_ACTIVITY:_ Please give back only the lines below from the one containing "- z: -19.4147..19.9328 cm" to the one containing "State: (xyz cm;", each repeated word for word, both ends included.

:::::

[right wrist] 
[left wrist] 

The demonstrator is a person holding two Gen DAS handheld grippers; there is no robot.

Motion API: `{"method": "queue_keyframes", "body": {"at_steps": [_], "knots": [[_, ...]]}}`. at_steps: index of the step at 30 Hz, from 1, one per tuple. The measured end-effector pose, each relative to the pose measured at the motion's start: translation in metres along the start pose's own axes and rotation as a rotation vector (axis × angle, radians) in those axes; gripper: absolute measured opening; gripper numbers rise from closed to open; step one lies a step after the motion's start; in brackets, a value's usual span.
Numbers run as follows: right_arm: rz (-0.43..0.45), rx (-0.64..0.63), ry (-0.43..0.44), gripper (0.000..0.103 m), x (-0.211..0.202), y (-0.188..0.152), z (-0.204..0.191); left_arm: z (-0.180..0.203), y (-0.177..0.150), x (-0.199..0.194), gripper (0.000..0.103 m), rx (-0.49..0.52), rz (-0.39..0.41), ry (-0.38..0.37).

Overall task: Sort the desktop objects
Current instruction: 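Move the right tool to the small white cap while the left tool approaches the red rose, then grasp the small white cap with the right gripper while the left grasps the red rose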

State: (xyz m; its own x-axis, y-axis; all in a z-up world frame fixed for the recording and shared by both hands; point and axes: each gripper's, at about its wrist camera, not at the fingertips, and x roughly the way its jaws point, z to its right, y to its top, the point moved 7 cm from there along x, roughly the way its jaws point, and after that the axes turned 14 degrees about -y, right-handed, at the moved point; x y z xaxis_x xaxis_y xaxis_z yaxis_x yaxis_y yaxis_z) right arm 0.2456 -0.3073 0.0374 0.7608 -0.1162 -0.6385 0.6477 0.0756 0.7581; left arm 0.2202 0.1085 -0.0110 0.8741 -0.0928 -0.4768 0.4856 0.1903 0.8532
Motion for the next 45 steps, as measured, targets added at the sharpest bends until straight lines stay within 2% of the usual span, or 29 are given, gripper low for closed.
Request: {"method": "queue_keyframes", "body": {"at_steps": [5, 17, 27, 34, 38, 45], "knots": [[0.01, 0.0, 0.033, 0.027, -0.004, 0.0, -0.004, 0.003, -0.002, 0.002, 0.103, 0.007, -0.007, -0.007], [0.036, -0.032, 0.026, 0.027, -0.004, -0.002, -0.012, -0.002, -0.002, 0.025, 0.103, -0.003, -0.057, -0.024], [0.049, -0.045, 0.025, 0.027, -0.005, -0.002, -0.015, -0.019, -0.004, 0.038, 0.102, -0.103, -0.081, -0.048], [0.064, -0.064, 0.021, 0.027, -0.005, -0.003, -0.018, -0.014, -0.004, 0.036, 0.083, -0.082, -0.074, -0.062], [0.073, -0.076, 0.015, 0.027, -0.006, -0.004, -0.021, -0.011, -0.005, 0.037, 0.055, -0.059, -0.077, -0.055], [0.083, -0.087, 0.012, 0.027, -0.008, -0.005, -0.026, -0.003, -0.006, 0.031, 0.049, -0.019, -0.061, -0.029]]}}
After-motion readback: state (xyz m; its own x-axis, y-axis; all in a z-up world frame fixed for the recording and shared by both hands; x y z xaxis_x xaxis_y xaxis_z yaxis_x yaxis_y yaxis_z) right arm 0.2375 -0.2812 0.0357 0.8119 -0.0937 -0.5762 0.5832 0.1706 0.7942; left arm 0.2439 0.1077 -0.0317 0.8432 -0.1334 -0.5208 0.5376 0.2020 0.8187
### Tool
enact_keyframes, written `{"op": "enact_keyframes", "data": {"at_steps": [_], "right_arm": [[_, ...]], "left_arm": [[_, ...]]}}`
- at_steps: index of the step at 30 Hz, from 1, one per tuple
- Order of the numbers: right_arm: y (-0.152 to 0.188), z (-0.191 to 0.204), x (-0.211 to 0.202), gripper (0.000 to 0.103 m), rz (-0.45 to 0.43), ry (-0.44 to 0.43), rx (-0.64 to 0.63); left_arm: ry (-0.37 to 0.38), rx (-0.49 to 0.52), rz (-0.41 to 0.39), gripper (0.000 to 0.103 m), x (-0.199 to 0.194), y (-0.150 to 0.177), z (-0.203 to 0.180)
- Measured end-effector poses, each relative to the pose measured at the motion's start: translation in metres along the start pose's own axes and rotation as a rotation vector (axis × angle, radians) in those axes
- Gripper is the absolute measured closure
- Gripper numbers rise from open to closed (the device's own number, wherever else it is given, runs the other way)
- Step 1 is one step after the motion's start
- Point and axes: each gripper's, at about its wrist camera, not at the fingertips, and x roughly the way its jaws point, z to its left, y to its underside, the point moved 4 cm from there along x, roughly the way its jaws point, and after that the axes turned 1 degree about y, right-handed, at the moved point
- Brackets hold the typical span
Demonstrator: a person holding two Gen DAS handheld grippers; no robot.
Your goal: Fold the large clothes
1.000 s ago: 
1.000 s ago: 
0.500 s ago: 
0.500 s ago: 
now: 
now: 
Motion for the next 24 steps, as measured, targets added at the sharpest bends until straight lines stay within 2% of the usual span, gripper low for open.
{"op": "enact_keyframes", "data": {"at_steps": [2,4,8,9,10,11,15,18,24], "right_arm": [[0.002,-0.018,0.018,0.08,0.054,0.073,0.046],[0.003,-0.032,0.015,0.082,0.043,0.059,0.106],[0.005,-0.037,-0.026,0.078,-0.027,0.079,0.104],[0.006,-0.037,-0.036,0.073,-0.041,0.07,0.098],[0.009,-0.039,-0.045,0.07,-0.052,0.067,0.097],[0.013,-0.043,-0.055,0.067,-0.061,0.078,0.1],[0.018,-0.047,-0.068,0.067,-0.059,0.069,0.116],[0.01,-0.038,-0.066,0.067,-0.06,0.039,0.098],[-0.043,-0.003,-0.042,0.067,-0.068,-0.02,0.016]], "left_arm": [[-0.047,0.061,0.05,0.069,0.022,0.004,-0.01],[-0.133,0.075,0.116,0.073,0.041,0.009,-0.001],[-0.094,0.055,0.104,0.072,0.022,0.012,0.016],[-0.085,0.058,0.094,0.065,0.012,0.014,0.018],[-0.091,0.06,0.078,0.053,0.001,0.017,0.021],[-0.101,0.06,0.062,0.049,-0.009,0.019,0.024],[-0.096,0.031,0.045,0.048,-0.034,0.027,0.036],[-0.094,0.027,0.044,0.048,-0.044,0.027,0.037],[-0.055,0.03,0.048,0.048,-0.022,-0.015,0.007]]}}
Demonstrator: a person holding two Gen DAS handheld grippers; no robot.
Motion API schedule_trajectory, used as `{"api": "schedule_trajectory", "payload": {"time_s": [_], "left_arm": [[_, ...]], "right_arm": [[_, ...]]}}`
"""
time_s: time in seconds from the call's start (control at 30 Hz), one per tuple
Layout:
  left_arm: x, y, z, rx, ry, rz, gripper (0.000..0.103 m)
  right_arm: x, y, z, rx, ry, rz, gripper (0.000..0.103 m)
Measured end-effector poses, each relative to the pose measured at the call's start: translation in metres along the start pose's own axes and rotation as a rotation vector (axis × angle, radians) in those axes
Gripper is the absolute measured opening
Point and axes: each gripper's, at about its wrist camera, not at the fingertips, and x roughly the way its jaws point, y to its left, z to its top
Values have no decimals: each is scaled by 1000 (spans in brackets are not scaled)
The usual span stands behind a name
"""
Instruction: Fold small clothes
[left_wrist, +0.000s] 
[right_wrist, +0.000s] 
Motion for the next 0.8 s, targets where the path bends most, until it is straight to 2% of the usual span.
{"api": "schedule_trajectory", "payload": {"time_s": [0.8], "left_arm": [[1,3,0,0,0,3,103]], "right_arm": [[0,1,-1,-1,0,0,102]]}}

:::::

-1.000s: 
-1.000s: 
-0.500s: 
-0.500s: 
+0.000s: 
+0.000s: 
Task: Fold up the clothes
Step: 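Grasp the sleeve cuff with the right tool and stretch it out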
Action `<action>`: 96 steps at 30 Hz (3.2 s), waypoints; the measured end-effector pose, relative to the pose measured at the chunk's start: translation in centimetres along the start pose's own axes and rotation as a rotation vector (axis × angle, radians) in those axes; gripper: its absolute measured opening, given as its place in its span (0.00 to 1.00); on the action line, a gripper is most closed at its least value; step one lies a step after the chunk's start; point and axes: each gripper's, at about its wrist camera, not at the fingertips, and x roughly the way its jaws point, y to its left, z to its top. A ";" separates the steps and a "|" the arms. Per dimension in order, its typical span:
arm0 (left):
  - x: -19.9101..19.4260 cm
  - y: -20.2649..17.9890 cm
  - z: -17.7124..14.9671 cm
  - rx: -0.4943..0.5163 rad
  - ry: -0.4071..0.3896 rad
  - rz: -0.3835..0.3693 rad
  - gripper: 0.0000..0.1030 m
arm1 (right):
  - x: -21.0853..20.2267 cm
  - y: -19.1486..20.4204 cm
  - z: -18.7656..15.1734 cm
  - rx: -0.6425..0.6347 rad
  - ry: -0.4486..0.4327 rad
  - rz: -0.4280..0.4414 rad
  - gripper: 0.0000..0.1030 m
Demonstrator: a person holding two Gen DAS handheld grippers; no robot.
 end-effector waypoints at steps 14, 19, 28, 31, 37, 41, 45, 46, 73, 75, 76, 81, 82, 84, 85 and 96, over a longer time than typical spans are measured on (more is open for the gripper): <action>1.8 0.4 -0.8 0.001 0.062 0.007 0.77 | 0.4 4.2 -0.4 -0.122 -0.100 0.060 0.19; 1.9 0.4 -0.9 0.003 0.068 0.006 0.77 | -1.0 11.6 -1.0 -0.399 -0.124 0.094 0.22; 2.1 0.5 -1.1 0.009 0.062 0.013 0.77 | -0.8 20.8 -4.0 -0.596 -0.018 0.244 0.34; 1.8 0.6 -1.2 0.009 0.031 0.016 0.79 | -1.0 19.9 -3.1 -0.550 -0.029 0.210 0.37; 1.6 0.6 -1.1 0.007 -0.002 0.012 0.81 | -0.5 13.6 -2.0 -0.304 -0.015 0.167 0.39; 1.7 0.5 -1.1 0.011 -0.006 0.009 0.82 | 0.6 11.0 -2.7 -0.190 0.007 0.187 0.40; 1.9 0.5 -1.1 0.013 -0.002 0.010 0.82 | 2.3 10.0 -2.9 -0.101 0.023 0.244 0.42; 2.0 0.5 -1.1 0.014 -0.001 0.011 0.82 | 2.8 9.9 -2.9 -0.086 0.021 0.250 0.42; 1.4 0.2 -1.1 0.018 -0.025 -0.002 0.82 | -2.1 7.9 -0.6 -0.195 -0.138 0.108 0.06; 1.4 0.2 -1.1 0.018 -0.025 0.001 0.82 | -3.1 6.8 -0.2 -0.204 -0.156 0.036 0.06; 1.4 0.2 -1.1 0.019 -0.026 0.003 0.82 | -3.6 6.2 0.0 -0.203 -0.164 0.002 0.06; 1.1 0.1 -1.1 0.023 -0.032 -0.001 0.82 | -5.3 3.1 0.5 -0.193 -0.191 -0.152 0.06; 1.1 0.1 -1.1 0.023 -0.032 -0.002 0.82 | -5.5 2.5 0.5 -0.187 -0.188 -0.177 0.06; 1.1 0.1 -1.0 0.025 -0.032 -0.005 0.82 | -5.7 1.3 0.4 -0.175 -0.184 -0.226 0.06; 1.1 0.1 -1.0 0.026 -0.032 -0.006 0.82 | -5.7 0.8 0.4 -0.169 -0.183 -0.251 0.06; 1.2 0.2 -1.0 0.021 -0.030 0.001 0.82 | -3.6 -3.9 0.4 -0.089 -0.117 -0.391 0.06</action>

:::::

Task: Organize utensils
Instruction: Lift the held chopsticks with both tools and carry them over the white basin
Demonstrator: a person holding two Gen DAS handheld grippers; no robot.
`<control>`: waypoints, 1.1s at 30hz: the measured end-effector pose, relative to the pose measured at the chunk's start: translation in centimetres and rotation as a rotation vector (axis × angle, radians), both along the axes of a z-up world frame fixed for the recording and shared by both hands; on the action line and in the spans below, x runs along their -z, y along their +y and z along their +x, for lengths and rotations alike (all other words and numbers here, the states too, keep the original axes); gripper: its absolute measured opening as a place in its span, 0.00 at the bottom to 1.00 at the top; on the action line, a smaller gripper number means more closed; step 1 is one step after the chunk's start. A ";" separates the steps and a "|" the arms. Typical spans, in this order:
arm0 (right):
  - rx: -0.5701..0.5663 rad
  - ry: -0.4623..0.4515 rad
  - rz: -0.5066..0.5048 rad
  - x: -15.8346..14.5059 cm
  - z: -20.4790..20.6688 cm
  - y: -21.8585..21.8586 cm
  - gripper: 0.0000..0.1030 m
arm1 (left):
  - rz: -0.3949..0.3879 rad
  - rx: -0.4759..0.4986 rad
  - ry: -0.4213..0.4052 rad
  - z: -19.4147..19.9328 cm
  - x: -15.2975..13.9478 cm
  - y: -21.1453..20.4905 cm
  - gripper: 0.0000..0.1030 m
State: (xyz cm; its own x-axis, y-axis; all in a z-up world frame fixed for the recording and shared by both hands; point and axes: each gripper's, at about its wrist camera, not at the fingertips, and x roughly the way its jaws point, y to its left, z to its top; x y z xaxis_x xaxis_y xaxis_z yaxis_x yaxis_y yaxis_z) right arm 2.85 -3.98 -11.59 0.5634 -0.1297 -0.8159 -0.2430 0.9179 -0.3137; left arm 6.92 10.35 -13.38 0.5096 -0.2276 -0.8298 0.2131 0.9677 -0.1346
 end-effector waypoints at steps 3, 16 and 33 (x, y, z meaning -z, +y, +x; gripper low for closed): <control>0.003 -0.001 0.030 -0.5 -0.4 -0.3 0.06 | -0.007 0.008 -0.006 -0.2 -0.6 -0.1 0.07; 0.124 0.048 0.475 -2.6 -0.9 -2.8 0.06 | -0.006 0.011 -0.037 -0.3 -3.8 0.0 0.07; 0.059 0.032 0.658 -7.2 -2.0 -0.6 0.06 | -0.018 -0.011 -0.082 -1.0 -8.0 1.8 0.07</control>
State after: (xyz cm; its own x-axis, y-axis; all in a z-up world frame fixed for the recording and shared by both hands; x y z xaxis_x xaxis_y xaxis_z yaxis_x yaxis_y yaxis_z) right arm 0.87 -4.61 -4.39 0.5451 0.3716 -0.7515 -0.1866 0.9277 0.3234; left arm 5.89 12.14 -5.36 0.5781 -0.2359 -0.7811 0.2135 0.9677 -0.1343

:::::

_FINISHED TASK:_
  - z: -19.4147..19.9328 cm
  - x: -15.2975..13.9478 cm
  - y: -21.1453..20.4905 cm
  - gripper: 0.0000..0.1030 m
State: (xyz cm; its own x-axis, y-axis; all in a z-up world frame fixed for the recording and shared by both hands; point and axes: each gripper's, at about its wrist camera, not at the fingertips, and x roughly the way its jaws point, y to its left, z to its top; x y z xaxis_x xaxis_y xaxis_z yaxis_x yaxis_y yaxis_z) right arm 2.85 -3.98 -11.59 0.5634 -0.1297 -0.8159 -0.2430 0.9179 -0.3137; left arm 6.92 10.35 -13.38 0.5096 -0.2276 -0.8298 0.2131 0.9677 -0.1346

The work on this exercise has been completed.